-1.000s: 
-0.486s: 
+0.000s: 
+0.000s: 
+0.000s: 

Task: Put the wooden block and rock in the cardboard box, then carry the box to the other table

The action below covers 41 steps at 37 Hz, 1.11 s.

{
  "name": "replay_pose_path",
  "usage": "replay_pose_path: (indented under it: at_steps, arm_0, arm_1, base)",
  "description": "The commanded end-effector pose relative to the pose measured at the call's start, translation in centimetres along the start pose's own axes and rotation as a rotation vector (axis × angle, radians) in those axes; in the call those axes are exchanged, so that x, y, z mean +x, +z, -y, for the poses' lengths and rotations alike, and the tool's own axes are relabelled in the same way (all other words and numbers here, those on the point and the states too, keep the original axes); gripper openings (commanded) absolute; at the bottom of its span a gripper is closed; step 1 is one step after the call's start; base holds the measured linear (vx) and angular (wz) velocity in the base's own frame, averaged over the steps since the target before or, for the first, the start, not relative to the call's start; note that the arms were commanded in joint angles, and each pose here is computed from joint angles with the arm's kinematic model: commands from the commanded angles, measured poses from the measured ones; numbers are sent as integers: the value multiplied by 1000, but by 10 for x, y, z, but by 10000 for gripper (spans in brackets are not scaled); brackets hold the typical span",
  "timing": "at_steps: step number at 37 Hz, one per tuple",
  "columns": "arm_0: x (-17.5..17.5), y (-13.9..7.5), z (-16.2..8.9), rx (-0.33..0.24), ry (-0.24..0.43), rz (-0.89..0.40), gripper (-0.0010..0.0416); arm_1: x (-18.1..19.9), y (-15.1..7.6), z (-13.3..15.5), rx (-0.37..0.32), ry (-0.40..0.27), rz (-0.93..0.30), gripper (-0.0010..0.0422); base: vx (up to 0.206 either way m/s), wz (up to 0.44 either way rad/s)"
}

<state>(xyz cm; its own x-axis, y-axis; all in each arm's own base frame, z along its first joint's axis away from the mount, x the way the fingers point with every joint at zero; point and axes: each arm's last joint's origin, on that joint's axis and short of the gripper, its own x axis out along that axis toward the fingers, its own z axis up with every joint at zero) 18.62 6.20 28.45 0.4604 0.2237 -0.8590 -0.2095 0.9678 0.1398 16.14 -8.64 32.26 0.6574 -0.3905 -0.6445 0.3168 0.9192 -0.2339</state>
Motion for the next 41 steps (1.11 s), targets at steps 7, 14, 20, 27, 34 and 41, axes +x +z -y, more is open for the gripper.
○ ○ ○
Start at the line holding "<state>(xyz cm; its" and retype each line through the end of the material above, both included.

<state>(xyz cm; its own x-axis, y-axis; all in each arm's own base frame, z along its first joint's axis away from the mount, x the way the fingers point with every joint at zero; point and axes: each arm's last joint's origin, on that joint's axis and short of the gripper, its own x axis out along that axis toward the fingers, its own z axis up with every joint at zero) 18.62 6.20 28.45 0.4604 0.2237 -0.8590 -0.2095 0.9678 0.1398 16.14 -8.64 32.26 0.6574 -0.3905 -0.6445 0.3168 0.9192 -0.2339</state>
Motion for the next 41 steps (1.11 s), targets at steps 7, 14, 20, 27, 34 and 41, axes +x +z -y, more is open for the gripper.

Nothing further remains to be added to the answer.